La filosofía de Kierkegaard está por completo ligada a su vida y, dentro de ella, a un episodio puntual y doloroso: su ruptura de la promesa de matrimonio que le había hecho a la joven Regina Olsen. Lo motivó una búsqueda personal: ¿cómo ser humano en este mundo?, siempre en pos de una fe cristiana que es alegría y angustia, bendición y desesperación.
En la primera mitad del XIX, Søren Kierkegaard (1813-1855) se enfrentó él solo –es el filósofo de la singularidad, del “individuo particular”– al idealismo (Hegel, Schelling) dominante en su tiempo. A la vez, denunció el cristianismo oficial de la Iglesia estatal danesa, en nombre de la experiencia, de nuevo singular, de cada cristiano, cara a Dios, con dudas, angustias, temor y temblor, pero también con fe. A la síntesis clásica del ser humano como cuerpo y alma añade otra dimensión, muy en línea con san Pablo: “El ser humano es una síntesis física y psíquica, cuyo destino es ser espíritu”.
Pensaba que la Iglesia estatal danesa se había hecho acomodaticia “hasta el punto que la gente ha olvidado qué es la gracia, Y el cristianismo, en rigor, es la máxima gracia manifestándose como tal y no una simple simpatía humana”. Juicio que sigue siendo válido hoy.
Más de ciento setenta años después, Kierkegaard se sigue editando y leyendo –acaba de ver la luz en castellano, por primera vez, su obra póstuma– y llega más a la experiencia individual que aquellos de un generalista idealismo.
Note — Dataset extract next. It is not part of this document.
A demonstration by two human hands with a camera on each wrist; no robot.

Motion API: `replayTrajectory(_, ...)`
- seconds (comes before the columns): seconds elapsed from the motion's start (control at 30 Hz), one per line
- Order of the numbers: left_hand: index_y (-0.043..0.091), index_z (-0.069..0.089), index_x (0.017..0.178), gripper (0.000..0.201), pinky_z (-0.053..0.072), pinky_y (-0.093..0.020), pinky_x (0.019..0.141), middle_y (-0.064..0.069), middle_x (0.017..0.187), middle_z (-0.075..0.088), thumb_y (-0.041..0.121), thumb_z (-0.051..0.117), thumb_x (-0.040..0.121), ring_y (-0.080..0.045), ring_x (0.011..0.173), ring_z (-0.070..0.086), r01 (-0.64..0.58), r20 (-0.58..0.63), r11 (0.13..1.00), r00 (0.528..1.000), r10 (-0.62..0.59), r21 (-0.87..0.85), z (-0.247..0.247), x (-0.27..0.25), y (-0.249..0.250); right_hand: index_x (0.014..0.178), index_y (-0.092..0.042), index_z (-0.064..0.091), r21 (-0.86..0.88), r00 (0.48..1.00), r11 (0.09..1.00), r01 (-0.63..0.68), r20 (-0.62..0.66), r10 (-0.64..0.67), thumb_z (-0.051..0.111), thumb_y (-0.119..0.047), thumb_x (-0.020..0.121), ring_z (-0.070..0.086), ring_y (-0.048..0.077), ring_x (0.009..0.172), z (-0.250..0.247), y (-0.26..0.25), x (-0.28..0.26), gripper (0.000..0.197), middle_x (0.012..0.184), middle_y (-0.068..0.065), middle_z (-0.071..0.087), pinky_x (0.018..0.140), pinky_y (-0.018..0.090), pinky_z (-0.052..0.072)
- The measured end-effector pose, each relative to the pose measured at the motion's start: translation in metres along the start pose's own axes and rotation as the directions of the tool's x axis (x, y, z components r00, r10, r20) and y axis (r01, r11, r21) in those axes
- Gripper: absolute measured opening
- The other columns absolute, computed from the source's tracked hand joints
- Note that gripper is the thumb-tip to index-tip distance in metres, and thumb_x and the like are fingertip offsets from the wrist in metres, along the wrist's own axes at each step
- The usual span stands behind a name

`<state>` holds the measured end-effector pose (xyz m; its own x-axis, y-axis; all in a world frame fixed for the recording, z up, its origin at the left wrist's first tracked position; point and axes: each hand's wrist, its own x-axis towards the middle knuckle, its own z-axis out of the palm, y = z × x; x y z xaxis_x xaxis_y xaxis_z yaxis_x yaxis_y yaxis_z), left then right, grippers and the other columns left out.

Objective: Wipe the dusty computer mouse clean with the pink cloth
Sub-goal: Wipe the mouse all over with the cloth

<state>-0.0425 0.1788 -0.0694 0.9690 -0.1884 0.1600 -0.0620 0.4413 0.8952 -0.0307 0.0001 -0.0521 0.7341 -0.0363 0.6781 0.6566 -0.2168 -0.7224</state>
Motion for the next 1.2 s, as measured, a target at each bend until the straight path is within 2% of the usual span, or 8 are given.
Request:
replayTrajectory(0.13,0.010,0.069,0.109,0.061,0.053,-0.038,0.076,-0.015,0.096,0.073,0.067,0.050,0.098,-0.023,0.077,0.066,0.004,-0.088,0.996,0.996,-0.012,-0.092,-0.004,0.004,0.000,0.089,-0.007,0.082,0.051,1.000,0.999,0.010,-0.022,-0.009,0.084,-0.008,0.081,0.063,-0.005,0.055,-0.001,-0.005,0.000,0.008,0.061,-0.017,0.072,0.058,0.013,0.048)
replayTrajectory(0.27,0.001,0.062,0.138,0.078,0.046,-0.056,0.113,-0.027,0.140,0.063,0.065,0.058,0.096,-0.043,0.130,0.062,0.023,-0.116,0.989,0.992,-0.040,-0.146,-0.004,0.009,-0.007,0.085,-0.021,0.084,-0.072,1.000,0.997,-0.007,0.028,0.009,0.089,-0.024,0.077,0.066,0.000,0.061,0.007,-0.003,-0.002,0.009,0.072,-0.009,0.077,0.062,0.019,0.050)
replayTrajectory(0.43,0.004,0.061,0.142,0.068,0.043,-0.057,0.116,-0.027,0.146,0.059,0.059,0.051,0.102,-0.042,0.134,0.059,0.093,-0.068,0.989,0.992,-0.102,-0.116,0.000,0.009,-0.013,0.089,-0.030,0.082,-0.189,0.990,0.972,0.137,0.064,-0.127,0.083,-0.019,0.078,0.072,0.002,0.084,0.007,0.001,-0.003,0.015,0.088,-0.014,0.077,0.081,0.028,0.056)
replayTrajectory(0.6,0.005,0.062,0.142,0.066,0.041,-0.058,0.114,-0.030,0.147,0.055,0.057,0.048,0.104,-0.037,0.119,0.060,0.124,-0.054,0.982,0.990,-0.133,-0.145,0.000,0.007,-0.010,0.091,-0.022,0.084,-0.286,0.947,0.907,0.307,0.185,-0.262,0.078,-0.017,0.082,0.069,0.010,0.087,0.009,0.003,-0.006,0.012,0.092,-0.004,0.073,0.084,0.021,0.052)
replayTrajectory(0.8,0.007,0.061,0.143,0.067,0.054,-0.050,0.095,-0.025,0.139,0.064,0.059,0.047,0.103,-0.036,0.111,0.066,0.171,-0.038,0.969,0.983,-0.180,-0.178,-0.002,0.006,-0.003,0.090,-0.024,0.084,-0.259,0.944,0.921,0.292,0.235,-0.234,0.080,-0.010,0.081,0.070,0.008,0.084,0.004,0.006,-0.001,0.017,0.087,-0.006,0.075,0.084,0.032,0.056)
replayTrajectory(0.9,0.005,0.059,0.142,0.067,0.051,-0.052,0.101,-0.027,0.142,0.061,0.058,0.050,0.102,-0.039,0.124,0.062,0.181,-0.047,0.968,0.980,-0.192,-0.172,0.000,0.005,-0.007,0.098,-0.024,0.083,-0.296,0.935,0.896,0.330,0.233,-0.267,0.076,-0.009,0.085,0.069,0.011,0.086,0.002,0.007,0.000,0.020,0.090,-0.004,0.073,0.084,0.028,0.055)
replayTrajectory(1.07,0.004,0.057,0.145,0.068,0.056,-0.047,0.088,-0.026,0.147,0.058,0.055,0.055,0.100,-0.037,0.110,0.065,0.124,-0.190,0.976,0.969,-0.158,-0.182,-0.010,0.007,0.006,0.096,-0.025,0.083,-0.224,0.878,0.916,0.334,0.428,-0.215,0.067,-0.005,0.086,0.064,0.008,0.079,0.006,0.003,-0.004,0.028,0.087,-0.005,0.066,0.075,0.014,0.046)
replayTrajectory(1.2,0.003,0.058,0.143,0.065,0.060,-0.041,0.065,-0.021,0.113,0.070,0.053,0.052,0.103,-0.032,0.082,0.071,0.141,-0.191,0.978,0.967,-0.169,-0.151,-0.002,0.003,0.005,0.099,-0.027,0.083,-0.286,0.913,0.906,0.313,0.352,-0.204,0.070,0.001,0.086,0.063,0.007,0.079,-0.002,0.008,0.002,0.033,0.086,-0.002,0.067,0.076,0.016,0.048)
Un buen ejemplo es este libro en el que, a la vez que se da cuenta de los momentos esenciales de la vida del filósofo y teólogo, se pone de relieve cómo su pensamiento y sus escritos surgen siempre de una experiencia profunda, nada académica, rutinaria o tópica.
En la época de Kierkegaard, se estaba fraguando y empezando a difundir esa inversión materialista de Hegel que es el comunismo en la versión de Marx (El Manifiesto comunista es de 1848). De nuevo, casi dos siglos después, la visión de Kierkegaard resulta más compleja, certera y profunda que la del autor de El Capital.
En una época, esta, en la que en Europa se dan el olvido o la indiferencia hacia la profundidad o la práctica de la fe cristiana, Kierkegaard es una especie de antídoto. Entendió bien que ser cristiano no es proclamarlo a los cuatro vientos, sino vivirlo. “La gente religiosa ‒escribe en el Diario, en 1843– tiene que vivir en el mundo, como cualquiera, claro, aunque guarde un ‘secreto’, no porque lo esconda a propósito, sino porque no le es posible expresarlo. La interioridad es inconmensurable respecto a lo exterior y nadie, ni el corazón más generoso, logra decirlo todo”.
Clare Carlisle, profesora en el King’s College de Londres, ha sabido dar al libro una amenidad, que lo hace accesible a un público amplio, más allá del especialista en filosofía. Que es en definitiva, lo que Kierkegaard buscaba en la mayoría de sus escritos.
Kierkegaard, de corta vida, es un ejemplo más de cómo en pocos años (como le ocurrió a su adorado músico, Mozart) se pueden dar obras que perduran en los siglos.